§ Action item:
The full listing, excluding its pictures, should be printed exactly as it stands.

§ Collected material:
◇ ◇ ◇

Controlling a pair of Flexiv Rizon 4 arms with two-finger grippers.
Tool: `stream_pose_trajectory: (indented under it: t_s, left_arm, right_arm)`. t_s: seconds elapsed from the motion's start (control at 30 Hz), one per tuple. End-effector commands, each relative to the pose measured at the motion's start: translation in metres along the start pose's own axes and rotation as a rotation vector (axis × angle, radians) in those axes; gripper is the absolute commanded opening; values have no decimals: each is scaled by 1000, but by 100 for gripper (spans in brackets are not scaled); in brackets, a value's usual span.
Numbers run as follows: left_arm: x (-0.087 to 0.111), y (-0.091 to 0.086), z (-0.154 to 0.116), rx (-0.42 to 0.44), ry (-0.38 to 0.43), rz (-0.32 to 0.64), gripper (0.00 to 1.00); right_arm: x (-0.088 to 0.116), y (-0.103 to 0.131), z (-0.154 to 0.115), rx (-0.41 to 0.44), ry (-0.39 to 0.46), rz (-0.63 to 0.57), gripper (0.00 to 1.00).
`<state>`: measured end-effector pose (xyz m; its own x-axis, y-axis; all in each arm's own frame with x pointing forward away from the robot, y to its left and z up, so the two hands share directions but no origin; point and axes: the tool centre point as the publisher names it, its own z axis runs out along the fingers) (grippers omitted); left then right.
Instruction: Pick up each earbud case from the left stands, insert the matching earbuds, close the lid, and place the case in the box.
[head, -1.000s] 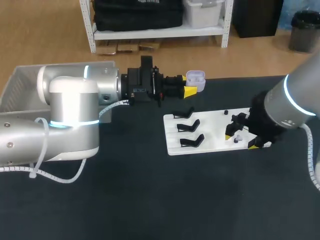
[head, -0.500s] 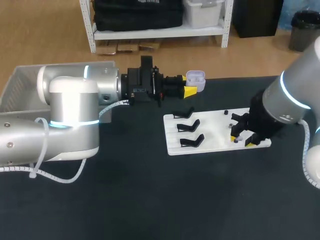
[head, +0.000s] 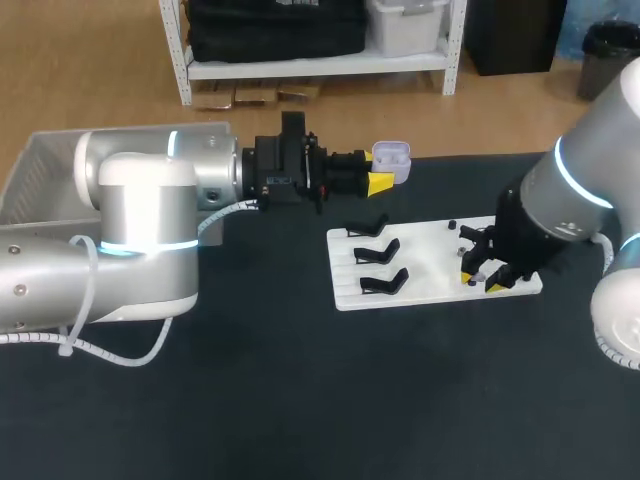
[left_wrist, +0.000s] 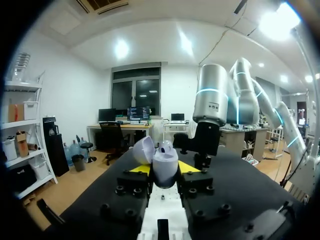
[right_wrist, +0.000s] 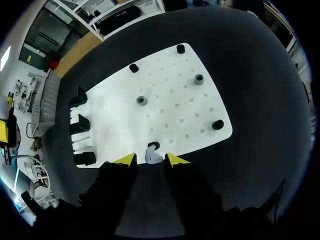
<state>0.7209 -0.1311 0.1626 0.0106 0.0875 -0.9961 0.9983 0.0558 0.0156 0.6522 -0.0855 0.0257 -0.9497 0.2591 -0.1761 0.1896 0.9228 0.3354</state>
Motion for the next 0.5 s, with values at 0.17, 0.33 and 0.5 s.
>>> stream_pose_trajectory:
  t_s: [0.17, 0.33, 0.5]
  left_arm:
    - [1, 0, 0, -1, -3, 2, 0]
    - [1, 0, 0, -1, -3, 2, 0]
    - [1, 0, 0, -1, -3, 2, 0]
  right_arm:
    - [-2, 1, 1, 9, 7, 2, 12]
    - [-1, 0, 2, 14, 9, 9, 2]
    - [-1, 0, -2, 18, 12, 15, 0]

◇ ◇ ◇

§ Reply:
Controlling a pair of Flexiv Rizon 4 arms with two-finger grippers.
Tool: `stream_pose_trajectory: (indented under it: t_s, left_arm, right_arm)`. t_s: seconds elapsed from the motion's start (control at 30 Hz), one per tuple. End-effector commands, each relative to the pose measured at the motion's start: translation in metres along the start pose's own axes and rotation as a rotation vector (axis × angle, radians) in those axes; gripper is the absolute commanded opening; values have no decimals: each is scaled by 1000, but by 100 for gripper (spans in brackets are not scaled); in brackets, a value's usual span.
Numbers run as follows: left_arm: x (-0.087 to 0.111), y (-0.091 to 0.086), z (-0.154 to 0.116), rx (-0.42 to 0.44), ry (-0.38 to 0.43), rz (-0.32 to 0.64), gripper (0.00 to 1.00); right_arm: x (-0.088 to 0.116), y (-0.103 to 0.131), z (-0.154 to 0.115), rx (-0.41 to 0.44), ry (-0.39 to 0.46), rz (-0.63 to 0.57), gripper (0.00 to 1.00).
`<state>`: measured end-effector pose (xyz m; its own x-axis, y-axis; all in each arm's own frame with x pointing forward away from the robot, y to its left and z up, so the two hands share directions but no origin; point and axes: the tool centre point as the publisher names it, its own z axis runs out along the fingers) (grippers omitted); left then right.
Instruction: Pick up each earbud case from the left stands, insert the matching earbuds, close the lid, and place the case in the box.
[head, -1.000s] 
[head, -0.500s] 
[head, +0.000s] 
[left_wrist, +0.000s] 
[right_wrist, +0.000s] 
<state>0.7209 -0.1311 0.1626 0.0106 0.0875 -0.9961 0.9983 0.0558 0.0156 0.6522 -0.0855 0.0257 -0.9497 0.2591 -0.1761 0.1896 0.9228 0.3354</state>
Motion for the next 0.5 s, with values at 0.17, 0.33 and 0.5 s.
>>> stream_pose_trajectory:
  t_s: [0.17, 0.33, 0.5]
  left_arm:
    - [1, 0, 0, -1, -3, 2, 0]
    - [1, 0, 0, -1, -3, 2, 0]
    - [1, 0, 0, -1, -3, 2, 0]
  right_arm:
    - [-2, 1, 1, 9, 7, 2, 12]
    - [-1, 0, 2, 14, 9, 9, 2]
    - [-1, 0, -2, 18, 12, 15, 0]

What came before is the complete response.